Interrogée par CheckNews, l’armée israélienne revendique la frappe et explique avoir «mené une frappe précise contre des terroristes qui opéraient dans un centre de commandement et de contrôle dans la zone d’un parking adjacent à l’hôpital Shuhada Al-Aqsa à Deir al-Balah». Tsahal reconnaît l’incendie, mais en rejette la responsabilité : «Peu après la frappe, un incendie s’est déclaré dans le parking de l’hôpital probablement en raison d’explosions secondaires.» Comprendre : des substances inflammables autres que celles qu’aurait contenues la munition utilisée. On peut entendre plusieurs détonations pendant l’incendie et voir plusieurs explosions, sans qu’il soit possible de déterminer si ces dernières sont causées par des bonbonnes de gaz ou d’armes qui auraient été ciblées.
L’armée israélienne ajoute que «l’incident est en cours d’examen.
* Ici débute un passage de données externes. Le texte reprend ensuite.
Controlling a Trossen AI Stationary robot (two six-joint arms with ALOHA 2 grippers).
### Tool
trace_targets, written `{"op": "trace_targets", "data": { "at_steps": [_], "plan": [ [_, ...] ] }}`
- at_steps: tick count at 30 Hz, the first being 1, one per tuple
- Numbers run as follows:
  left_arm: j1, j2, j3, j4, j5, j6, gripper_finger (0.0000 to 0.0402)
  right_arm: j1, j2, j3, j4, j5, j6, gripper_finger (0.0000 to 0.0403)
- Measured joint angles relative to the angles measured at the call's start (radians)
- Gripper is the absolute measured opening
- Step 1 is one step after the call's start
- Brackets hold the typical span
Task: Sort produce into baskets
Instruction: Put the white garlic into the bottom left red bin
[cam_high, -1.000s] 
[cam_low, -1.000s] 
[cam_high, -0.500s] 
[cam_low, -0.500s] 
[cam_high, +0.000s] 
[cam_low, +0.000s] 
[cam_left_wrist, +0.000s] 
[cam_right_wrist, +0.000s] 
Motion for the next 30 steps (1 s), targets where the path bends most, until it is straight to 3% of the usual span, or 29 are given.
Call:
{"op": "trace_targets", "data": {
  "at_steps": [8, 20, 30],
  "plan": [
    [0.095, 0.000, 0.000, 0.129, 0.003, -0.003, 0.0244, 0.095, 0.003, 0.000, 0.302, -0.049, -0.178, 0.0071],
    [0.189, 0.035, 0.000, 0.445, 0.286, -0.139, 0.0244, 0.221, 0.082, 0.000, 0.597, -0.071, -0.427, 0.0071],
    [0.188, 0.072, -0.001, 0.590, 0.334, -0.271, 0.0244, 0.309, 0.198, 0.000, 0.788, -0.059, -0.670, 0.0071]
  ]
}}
L’hôpital et son fonctionnement n’ont pas été affectés par la frappe». Une affirmation que CheckNews n’est pas en mesure de vérifier.
Large zone complètement carbonisée
Les images filmées pendant et après l’incendie, notamment le lendemain, montrent une large zone – où se trouvaient des tentes de réfugiés – complètement carbonisée. «L’armée israélienne prend de nombreuses mesures pour atténuer le risque de nuire aux civils, notamment l’utilisation de munitions précises, la surveillance aérienne et des renseignements supplémentaires.»
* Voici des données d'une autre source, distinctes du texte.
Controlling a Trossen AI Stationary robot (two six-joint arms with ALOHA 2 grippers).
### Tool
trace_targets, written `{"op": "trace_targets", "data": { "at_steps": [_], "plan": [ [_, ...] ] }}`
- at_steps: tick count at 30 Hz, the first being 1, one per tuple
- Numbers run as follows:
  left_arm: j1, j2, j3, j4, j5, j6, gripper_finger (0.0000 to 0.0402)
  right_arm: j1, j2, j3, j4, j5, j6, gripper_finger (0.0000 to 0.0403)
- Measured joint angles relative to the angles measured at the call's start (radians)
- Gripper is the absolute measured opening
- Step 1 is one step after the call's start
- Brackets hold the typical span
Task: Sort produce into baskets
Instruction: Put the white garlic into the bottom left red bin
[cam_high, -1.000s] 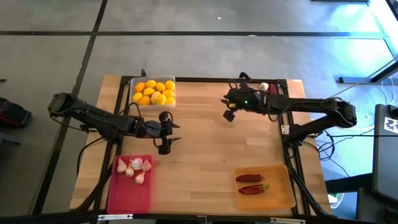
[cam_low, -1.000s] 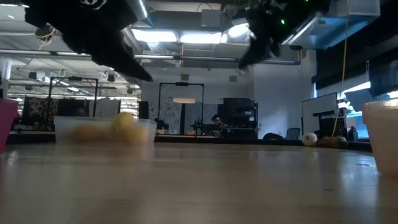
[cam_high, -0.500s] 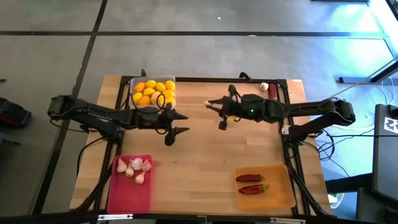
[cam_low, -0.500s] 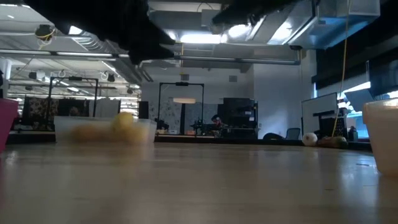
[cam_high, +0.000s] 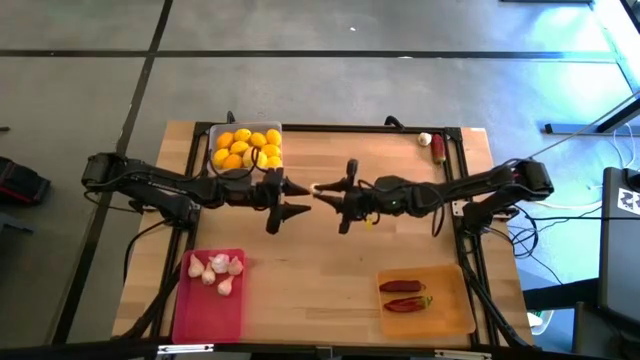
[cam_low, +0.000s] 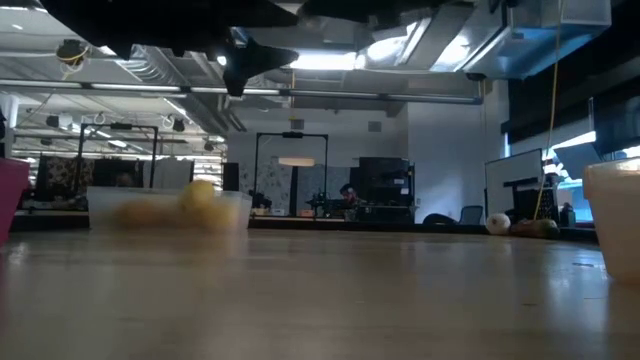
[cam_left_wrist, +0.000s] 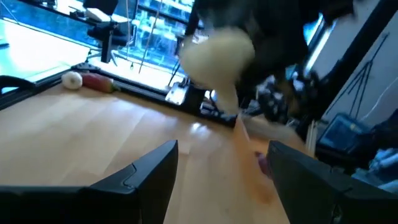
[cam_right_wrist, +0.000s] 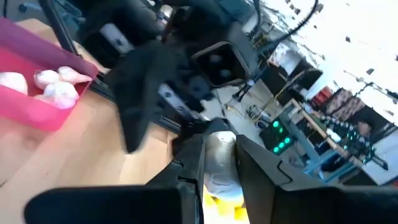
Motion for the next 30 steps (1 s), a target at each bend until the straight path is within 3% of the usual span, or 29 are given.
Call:
{"op": "trace_targets", "data": {
  "at_steps": [9, 30],
  "plan": [
    [0.006, 0.000, 0.000, 0.016, -0.085, -0.049, 0.0244, 0.041, 0.032, 0.000, 0.068, 0.013, -0.058, 0.0071],
    [0.003, 0.000, 0.000, 0.022, -0.022, -0.056, 0.0244, 0.039, 0.033, 0.000, 0.081, 0.007, -0.049, 0.0071]
  ]
}}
Le 26 mai, Israël avait frappé un camp de réfugiés à Rafah, faisant plus de 40 morts, là encore en partie à cause d’un incendie déclenché par des explosions secondaires, selon l’armée israélienne. Tsahal, qui expliquait avoir visé deux responsables du Hamas, avait évoqué la présence de munitions ou de combustibles dont elle aurait ignoré la présence. Des enquêtes journalistiques avaient révélé que des débris de bouteilles de gaz avaient été retrouvés dans les décombres, sans qu’il soit possible d’établir un lien certain avec l’explosion meurtrière. A propos de l’hypothèse d’une explosion provoquée par des munitions avancée par Tsahal, le consultant en munitions Frederic Gras, interrogé par le New York Times à l’époque, avait appelé à la prudence et pointé le fait qu’il y a souvent des bouteilles de gaz ou des lampes dans les camps de réfugiés et les abris de fortune où vivent désormais une grande partie des Gazaouis.